Recovery, residual, and duality-based methods effectively estimate solution errors.
Numerical examples illustrate the application to 3D linear elasticity problems.
Abstract
This article is a review on basic concepts and tools devoted to a posteriori error estimation for problems solved with the Finite Element Method. For the sake of simplicity and clarity, we mostly focus on linear elliptic diffusion problems, approximated by a conforming numerical discretization. The review mainly aims at presenting in a unified manner a large set of powerful verification methods, around the concept of equilibrium.

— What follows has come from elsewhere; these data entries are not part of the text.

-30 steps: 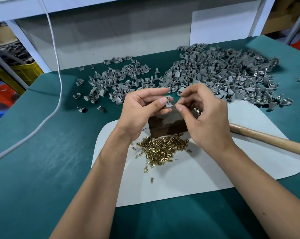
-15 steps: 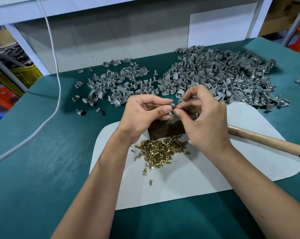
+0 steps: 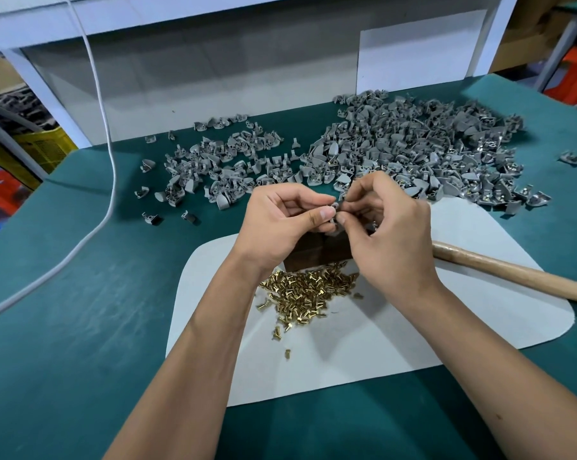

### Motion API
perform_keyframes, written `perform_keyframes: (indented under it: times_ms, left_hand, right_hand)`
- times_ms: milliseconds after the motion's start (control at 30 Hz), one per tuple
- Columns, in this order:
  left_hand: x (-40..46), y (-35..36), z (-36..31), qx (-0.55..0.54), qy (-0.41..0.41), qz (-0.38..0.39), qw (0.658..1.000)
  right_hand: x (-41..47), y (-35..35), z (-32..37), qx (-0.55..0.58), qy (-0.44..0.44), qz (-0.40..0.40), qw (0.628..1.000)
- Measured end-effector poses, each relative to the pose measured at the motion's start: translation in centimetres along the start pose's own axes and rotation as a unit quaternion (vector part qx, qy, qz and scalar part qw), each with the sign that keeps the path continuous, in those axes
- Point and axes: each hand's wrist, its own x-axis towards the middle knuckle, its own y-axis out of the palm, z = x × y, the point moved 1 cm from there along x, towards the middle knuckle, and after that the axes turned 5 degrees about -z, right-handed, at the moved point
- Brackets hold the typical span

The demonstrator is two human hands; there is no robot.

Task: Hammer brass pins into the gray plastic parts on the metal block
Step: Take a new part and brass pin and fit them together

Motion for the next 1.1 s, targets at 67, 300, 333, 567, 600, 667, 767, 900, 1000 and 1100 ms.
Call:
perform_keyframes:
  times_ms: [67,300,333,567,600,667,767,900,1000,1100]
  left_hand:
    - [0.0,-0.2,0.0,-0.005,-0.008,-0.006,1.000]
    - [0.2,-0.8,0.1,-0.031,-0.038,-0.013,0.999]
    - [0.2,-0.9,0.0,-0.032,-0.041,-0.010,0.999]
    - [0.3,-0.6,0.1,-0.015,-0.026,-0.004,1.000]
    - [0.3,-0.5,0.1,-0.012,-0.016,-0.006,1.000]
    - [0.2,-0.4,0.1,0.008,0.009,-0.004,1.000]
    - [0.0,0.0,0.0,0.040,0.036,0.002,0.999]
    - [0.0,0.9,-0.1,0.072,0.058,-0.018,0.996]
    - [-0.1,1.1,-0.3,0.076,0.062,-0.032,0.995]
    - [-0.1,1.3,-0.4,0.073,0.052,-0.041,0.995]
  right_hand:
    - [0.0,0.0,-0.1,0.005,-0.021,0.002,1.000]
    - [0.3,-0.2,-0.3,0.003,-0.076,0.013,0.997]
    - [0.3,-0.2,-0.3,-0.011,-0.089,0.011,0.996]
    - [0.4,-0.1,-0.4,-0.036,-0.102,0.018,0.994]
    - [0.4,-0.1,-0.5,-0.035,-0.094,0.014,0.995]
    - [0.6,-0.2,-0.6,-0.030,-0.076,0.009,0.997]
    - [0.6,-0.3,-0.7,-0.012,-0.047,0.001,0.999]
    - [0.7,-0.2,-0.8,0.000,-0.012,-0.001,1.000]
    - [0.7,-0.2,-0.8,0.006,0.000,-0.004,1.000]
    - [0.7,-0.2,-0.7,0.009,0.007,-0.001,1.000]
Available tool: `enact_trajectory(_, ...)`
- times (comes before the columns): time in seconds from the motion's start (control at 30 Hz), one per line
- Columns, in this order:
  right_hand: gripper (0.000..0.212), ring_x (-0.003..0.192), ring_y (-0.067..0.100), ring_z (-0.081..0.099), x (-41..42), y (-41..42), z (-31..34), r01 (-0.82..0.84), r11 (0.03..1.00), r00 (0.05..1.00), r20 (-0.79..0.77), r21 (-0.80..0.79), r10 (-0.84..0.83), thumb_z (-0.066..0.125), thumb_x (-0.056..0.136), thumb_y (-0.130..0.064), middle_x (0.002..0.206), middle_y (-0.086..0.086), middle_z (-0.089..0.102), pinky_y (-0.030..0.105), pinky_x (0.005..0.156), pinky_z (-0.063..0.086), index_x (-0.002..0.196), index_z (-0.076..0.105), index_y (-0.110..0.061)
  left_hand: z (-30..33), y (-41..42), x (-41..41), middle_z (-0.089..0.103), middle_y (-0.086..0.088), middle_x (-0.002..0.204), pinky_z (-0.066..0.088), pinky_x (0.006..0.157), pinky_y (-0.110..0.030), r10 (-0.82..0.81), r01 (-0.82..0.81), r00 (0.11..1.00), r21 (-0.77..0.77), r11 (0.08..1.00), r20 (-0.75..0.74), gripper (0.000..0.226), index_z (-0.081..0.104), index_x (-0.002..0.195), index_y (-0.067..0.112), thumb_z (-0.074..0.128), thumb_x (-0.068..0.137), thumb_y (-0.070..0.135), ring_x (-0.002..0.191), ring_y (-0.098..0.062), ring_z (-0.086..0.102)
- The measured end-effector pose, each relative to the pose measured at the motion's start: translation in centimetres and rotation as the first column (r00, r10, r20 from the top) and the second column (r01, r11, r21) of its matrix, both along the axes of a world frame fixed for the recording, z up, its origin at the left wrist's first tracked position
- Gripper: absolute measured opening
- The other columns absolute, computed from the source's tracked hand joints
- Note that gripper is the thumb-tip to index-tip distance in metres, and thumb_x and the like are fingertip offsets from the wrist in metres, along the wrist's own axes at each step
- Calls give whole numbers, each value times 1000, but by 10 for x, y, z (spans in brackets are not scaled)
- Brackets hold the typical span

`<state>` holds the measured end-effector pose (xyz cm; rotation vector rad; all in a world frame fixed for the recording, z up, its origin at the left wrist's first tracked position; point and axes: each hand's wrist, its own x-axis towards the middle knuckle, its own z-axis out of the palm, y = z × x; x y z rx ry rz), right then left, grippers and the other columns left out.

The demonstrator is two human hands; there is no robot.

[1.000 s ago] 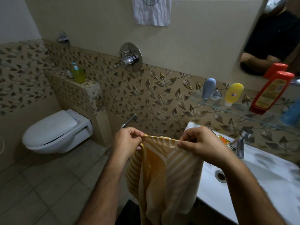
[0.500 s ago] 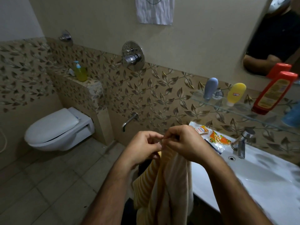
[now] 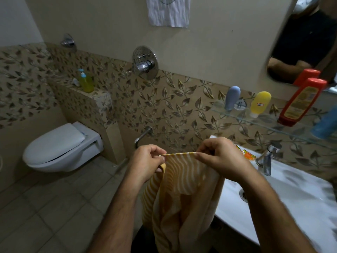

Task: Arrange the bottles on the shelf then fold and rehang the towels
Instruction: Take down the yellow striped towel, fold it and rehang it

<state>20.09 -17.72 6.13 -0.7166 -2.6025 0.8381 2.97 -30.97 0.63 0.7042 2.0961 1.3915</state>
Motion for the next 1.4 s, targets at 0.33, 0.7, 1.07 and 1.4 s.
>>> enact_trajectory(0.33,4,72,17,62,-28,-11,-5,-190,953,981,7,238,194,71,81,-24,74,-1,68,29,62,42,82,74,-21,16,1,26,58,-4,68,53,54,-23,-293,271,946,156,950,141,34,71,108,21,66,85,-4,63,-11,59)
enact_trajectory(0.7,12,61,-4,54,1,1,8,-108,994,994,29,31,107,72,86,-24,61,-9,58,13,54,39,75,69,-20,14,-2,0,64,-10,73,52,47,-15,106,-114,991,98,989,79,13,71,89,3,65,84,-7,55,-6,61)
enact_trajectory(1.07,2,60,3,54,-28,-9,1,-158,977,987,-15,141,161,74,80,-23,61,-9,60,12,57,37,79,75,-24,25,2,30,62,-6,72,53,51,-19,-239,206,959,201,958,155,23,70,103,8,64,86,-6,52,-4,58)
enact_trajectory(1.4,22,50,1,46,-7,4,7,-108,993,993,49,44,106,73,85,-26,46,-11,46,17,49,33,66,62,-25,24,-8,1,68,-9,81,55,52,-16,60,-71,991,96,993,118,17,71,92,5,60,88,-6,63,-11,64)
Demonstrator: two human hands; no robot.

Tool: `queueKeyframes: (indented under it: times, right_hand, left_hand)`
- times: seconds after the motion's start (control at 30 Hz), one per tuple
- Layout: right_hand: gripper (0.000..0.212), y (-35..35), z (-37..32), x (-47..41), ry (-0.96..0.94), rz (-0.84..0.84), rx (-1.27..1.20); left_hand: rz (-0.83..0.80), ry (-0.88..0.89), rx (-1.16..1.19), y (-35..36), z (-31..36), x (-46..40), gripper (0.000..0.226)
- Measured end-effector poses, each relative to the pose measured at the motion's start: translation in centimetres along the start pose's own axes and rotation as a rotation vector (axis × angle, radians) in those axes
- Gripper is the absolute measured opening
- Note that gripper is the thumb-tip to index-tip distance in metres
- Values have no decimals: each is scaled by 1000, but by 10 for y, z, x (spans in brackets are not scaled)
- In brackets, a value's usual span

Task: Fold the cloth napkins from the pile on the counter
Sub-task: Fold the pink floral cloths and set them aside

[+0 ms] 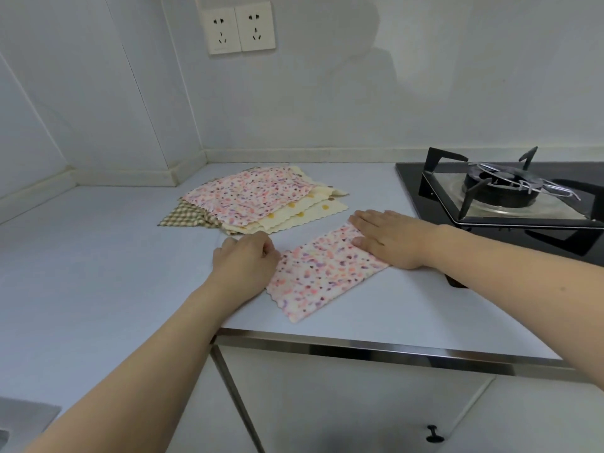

Methods based on that concept provide error bounds that are fully computable and mathematically certified. We discuss recovery methods, residual methods, and duality-based methods for the estimation of the whole solution error (i.e. the error in energy norm), as well as goal-oriented error estimation (to assess the error on specific quantities of interest). We briefly survey the possible extensions to non-conforming numerical methods, as well as more complex…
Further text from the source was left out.